* Exercise instructions *
In the entries below, find every line with "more" and copy it.

(Records from a data source)

↓

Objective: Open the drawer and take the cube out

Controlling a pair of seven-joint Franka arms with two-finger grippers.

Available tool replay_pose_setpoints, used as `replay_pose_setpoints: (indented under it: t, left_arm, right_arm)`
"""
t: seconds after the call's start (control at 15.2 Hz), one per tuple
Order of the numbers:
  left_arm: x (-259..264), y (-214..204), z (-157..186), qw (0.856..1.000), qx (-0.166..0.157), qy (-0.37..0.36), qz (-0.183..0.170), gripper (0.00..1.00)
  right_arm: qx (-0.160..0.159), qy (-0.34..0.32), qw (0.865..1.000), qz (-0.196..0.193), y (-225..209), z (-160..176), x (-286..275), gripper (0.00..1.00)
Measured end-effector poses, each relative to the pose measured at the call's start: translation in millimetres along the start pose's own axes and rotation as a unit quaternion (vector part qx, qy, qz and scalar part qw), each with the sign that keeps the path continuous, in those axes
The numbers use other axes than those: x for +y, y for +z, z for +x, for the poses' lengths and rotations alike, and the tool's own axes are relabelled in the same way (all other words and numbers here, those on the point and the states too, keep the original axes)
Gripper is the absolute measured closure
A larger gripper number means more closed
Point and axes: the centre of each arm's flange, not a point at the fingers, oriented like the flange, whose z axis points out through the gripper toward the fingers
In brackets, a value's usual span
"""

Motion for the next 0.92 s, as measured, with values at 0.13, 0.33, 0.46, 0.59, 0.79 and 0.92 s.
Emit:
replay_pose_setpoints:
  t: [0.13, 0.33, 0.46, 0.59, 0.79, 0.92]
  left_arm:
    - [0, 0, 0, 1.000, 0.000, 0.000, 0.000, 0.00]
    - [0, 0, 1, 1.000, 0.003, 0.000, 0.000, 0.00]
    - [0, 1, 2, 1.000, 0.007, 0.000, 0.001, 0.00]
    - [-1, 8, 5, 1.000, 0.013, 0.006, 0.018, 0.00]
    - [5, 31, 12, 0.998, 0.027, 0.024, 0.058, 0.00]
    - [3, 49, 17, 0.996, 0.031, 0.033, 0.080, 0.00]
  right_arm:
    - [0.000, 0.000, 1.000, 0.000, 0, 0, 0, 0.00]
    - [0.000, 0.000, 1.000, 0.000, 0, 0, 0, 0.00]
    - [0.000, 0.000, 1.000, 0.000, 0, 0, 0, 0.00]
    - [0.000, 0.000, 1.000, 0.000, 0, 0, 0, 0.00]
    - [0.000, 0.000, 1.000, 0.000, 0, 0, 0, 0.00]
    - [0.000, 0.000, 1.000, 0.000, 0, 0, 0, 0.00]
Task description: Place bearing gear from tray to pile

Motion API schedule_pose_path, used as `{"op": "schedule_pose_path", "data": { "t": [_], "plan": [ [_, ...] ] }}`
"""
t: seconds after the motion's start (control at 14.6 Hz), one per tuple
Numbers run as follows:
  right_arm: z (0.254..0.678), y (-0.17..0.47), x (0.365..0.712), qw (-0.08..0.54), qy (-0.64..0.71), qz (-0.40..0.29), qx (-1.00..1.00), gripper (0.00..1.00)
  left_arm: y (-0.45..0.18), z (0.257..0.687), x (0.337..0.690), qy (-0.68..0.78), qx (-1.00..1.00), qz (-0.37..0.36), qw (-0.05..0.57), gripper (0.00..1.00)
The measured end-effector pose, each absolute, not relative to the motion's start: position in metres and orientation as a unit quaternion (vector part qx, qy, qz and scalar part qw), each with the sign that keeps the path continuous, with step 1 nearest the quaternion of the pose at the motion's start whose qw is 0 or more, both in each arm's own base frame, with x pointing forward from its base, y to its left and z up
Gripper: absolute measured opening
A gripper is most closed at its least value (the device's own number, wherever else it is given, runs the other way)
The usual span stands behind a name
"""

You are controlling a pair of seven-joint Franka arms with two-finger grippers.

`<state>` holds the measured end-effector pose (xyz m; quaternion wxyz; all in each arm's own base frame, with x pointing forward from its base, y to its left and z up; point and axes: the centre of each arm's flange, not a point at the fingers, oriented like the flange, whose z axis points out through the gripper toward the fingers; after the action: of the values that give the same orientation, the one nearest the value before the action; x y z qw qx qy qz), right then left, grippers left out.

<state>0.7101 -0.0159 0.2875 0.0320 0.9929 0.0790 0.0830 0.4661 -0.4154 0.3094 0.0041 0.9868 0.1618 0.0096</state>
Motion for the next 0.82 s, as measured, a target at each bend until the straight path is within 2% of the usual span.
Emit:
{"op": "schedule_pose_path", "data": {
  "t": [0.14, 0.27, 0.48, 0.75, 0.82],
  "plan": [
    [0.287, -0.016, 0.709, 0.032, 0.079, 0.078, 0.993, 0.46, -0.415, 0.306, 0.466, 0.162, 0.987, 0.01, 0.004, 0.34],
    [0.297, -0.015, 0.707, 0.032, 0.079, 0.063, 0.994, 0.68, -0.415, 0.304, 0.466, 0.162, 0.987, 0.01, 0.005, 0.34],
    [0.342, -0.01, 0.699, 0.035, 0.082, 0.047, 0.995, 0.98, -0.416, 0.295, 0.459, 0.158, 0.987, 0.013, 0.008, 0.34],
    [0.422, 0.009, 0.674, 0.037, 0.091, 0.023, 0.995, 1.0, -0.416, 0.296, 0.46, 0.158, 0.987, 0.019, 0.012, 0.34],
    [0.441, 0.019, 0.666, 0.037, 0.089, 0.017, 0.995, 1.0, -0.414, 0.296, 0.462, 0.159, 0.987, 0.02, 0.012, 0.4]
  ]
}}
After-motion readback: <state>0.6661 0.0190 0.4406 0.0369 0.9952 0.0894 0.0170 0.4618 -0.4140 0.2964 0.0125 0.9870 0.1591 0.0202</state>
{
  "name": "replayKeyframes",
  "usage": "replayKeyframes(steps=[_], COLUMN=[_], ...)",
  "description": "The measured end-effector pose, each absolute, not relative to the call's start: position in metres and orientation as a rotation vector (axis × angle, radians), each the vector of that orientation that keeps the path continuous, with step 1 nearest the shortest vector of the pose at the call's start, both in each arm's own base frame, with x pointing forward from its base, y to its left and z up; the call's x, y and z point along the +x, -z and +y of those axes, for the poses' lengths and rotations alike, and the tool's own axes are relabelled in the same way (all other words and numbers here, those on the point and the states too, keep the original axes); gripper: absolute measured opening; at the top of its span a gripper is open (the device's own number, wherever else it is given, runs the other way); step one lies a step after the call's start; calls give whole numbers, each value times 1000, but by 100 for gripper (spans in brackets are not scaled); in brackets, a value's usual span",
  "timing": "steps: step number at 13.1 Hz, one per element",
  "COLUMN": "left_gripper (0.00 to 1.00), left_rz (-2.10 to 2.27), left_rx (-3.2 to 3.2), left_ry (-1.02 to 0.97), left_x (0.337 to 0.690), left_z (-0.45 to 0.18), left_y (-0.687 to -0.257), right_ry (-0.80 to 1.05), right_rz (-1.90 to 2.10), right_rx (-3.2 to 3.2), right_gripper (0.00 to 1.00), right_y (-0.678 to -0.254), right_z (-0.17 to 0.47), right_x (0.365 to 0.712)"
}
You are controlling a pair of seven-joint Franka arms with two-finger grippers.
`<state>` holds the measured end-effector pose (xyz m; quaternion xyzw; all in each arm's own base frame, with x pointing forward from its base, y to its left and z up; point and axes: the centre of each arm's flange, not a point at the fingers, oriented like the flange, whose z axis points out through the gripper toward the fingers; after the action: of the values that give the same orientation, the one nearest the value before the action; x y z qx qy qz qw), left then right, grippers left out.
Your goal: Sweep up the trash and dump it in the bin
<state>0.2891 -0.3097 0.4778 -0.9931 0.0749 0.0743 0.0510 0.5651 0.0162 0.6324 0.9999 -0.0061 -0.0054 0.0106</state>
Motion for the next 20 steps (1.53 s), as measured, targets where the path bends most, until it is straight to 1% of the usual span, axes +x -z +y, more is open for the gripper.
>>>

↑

* Solution for this task *
A larger gripper number means more closed
The measured end-effector pose, each absolute, not relative to the motion's start: position in metres and orientation as a unit quaternion (vector part qx, qy, qz and scalar part qw), each with the sign that keeps the path continuous, with step 1 nearest the quaternion of the pose at the motion's start whose qw is 0 or more, both in each arm's own base frame, with x pointing forward from its base, y to its left and z up
Motion for the next 20 steps (1.53 s), as measured, targets where the path bends most, until it is straight to 1% of the usual span, axes +x -z +y, more is open for the gripper.

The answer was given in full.